Up to the Phylogenetics main page

Markov chain Monte Carlo (MCMC)

In this homework assignment you will cause a metaphorical “MCMC robot” to move several steps on the landscape shown below. The landscape that your robot will be walking on is the log posterior kernel, which is, at every point along the x-axis, the natural logarithm of the likelihood multiplied by the prior probability density. Because the likelihoood is such a small number, we will keep all the calculations on log scale, in which case the log posterior kernel equals, for every point (edge length), the log prior density plus the log likelihood.

Note how the prior increases toward zero, making the posterior kernel higher than the likelihood for small edge lengths and smaller than the likelihood for larger edge lengths.

You will start your robot at the far right point on this landscape (edge length \(v = 0.1\)).

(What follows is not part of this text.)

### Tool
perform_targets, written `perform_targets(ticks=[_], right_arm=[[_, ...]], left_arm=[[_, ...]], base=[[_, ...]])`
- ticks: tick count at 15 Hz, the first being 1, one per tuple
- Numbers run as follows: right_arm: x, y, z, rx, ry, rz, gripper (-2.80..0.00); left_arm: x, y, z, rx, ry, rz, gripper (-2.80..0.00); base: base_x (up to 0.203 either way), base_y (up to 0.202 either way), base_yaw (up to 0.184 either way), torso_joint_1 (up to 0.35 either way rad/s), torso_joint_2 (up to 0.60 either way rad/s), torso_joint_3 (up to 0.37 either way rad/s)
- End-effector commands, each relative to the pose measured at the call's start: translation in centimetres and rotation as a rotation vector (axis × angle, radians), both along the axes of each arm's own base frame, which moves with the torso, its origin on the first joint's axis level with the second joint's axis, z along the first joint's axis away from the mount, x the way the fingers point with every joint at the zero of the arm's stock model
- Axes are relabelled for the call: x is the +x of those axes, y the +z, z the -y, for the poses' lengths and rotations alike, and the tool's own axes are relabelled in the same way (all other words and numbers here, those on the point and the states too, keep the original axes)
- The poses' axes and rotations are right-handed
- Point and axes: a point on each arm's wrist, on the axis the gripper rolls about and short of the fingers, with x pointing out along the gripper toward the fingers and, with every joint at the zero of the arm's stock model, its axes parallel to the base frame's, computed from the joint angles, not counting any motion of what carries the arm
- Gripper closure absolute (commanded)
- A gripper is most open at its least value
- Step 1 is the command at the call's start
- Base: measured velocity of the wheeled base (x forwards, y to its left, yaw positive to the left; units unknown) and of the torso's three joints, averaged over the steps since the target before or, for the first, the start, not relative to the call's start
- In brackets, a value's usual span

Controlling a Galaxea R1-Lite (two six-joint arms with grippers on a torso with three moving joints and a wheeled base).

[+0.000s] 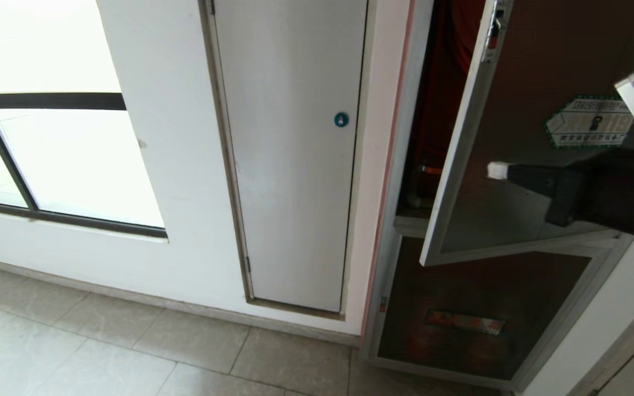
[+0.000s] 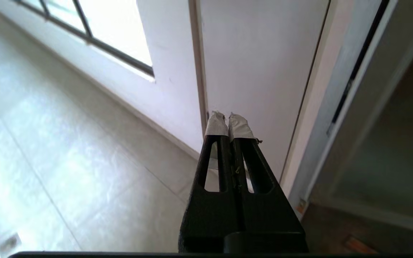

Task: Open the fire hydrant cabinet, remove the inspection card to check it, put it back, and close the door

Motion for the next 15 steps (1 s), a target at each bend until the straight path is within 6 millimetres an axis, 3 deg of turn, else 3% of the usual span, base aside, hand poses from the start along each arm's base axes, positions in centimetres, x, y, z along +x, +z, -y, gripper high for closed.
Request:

If your robot is exploring the posterior (kernel), where do you think it will be standing after taking 15 steps? Is it more probable that it will be to the left or to the right of the starting point? You needn’t answer these questions now, but think about them now and see whether your intuition was correct once you’ve done the homework.

How to carry out the calculations

You may use a calculator, spreadsheet program, or a computing language (e.g. R or Python) to do the calculations. I have provided handy helper scripts in both R and Python that do most of the heavy lifting; you need only figure out how to run the script. I highly recommend using either R or Python because calculators are very error-prone (not to mention much more tedious to use). Please ask for help if you are new to R and Python and have trouble getting started. The idea behind these programs is to get you to struggle with the phylogenetics, not the computing tools.

The data

Here is a very small data set that I’ve used in lecture comprising 32 nucleotide sites from the \(\psi \eta\)-globin pseudogene for gorilla and orangutan. Asterisks indicate the positions of the 2 differences between these sequences.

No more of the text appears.